Have tickets booked for Saturday and Sunday next year. Thinking I should add grandstand tickets for Sunday now......

Edit: Okay, maybe not. Sold out :/ Should have ordered at the time!


----------



## dufferman (Dec 8, 2014)

Dan2501 said:



			Have tickets booked for Saturday and Sunday next year. Thinking I should add grandstand tickets for Sunday now......

Edit: Okay, maybe not. Sold out :/ Should have ordered at the time!
		
Click to expand...

When we went, I asked about Sunday grandstand tickets at the Customer Service desk on the Thursday morning. They said they'd call me if any were available, and hey presto, Sunday morning on route, I get a call with 2 spare ones.

So it could be worth calling / going early to see if they have some spare!


----------



## sam19113 (Dec 8, 2014)

Thanks for all your advice!

Gone for two Saturday tickets and going to watch the Sunday on the TV at home. It seems like the Thursday would be the best day to go but unfortunately uni is in the way of me doing that this year.

Looking forward to it though, first time attending a tournament!


----------



## guest100718 (Dec 8, 2014)

sam19113 said:



			Thanks for all your advice!

Gone for two Saturday tickets and going to watch the Sunday on the TV at home. It seems like the Thursday would be the best day to go but unfortunately uni is in the way of me doing that this year.

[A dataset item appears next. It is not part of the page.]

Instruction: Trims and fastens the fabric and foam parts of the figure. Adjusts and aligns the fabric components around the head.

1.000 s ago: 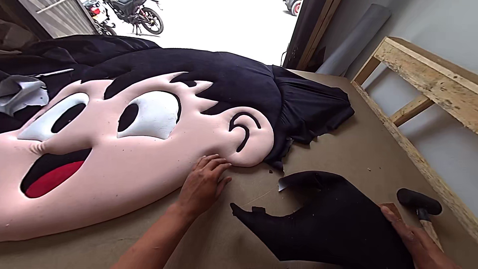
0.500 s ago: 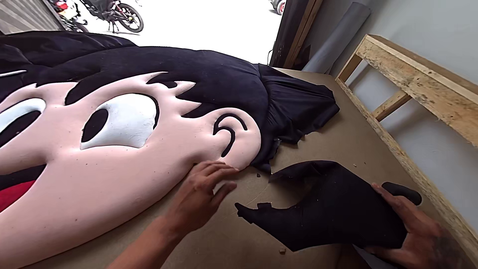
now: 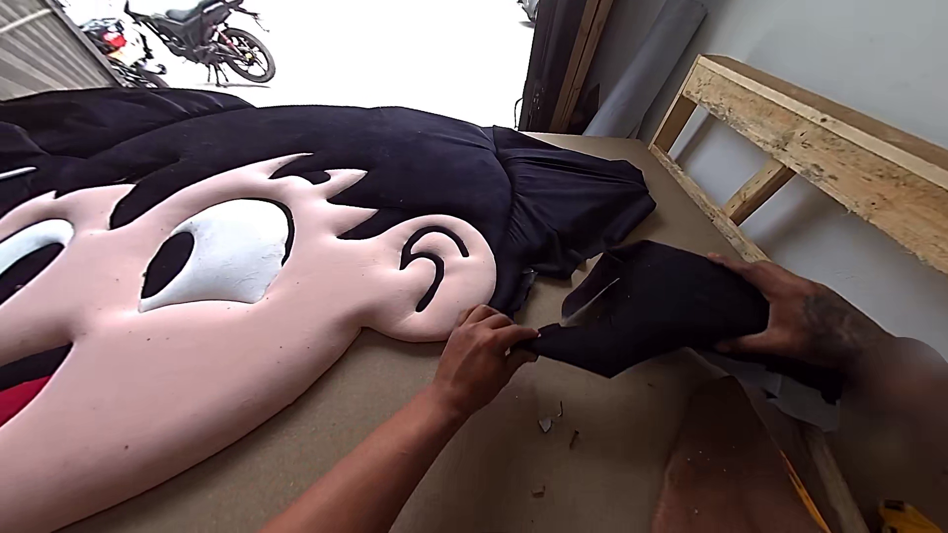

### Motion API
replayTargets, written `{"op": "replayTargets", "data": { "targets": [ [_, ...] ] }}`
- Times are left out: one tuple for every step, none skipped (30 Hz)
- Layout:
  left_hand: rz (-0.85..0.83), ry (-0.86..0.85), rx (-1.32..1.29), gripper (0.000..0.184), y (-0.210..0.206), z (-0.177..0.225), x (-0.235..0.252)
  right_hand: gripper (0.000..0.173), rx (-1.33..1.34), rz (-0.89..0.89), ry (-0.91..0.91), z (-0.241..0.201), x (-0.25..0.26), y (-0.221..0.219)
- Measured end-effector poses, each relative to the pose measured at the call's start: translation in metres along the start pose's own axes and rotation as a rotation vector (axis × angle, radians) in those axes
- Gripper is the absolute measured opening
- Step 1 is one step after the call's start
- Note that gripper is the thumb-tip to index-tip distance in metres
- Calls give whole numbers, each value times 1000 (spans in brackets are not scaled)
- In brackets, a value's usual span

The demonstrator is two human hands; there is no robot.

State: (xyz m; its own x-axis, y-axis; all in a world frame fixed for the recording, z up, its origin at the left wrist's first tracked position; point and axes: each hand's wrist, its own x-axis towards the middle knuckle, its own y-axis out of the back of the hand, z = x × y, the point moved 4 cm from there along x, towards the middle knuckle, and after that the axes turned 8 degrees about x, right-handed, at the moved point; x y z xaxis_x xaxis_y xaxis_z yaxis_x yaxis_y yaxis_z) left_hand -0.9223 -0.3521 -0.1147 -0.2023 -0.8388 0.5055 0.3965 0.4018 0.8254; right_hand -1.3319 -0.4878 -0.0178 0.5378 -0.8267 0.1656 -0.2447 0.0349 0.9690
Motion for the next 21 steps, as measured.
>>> {"op": "replayTargets", "data": {
  "targets": [
    [22, 9, 23, 22, 3, 1, 10, 130, 37, -23, -36, 1, 11, 2],
    [36, 19, 45, 22, 4, 0, 19, 130, 32, -19, -41, 5, 22, 0],
    [44, 36, 65, 22, 4, -2, 26, 131, 26, -4, -27, 9, 33, -2],
    [45, 59, 86, 22, 3, -5, 32, 131, 19, 5, -7, 14, 44, -4],
    [33, 89, 103, 22, 1, -8, 35, 131, 6, 10, 17, 19, 56, -7],
    [13, 120, 118, 23, -2, -10, 36, 131, -22, 10, 46, 23, 68, -10],
    [-10, 145, 128, 23, -5, -12, 36, 130, -45, 2, 66, 25, 81, -13],
    [-27, 165, 141, 24, -8, -13, 34, 130, -64, -14, 71, 24, 93, -15],
    [-37, 180, 147, 25, -12, -15, 31, 129, -80, -33, 71, 22, 105, -17],
    [-35, 190, 147, 25, -14, -17, 28, 129, -94, -49, 77, 19, 117, -21],
    [-30, 203, 143, 26, -16, -18, 25, 128, -103, -70, 82, 16, 129, -24],
    [-24, 218, 139, 25, -17, -19, 21, 127, -118, -91, 92, 15, 142, -28],
    [-20, 235, 136, 23, -17, -20, 17, 127, -131, -109, 107, 13, 154, -32],
    [-16, 251, 136, 19, -17, -21, 13, 127, -150, -120, 124, 10, 164, -36],
    [-1, 257, 137, 15, -16, -21, 8, 128, -167, -133, 128, 6, 173, -39],
    [27, 253, 144, 14, -16, -21, 3, 128, -173, -151, 129, 2, 181, -42],
    [58, 248, 154, 15, -15, -22, -2, 128, -179, -157, 133, -1, 187, -44],
    [91, 249, 164, 18, -15, -24, -6, 128, -182, -157, 145, -3, 192, -47],
    [106, 261, 176, 24, -12, -27, -9, 129, -178, -154, 154, -2, 196, -50],
    [104, 280, 190, 30, -9, -31, -11, 129, -170, -151, 159, -1, 198, -53],
    [98, 299, 202, 33, -5, -36, -12, 130, -166, -152, 161, 0, 199, -56]
  ]
}}
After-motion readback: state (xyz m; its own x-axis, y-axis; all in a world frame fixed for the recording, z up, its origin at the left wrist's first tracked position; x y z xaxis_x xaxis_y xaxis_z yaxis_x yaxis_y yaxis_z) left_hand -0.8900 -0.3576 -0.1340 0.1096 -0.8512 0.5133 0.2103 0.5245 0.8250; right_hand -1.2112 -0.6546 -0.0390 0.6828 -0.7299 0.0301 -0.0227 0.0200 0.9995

Looking forward to it though, first time attending a tournament!
		
Click to expand...

Be sure to spend some time watching them at the range.


----------



## Golfmmad (Dec 8, 2014)

Regarding parking at Wentworth - you don't have to own a BMW to park there. Loads of parking available, just further away than the BMW parking. No need to take the park and ride.
:thup:


----------



## el marko (Dec 9, 2014)

Golfmmad said:



			Regarding parking at Wentworth - you don't have to own a BMW to park there. Loads of parking available, just further away than the BMW parking. No need to take the park and ride.
:thup:
		
Click to expand...

In my opinion the park and ride was spot on, very efficient.

Just seen the price of a season ticket is Â£70 before end of month. Thats a bargain.


----------



## Deleted Member 1156 (Dec 9, 2014)

If you don't have access to a BMW, at least try to borrow a key from someone as you can then get into the BMW hospitality units at the 14th and 18th. Free tea/coffee/soft drinks and TV screens to watch the leaders. Just need to show a key to get in  :thup:


----------



## guest100718 (Dec 9, 2014)

el marko said:



			In my opinion the park and ride was spot on, very efficient.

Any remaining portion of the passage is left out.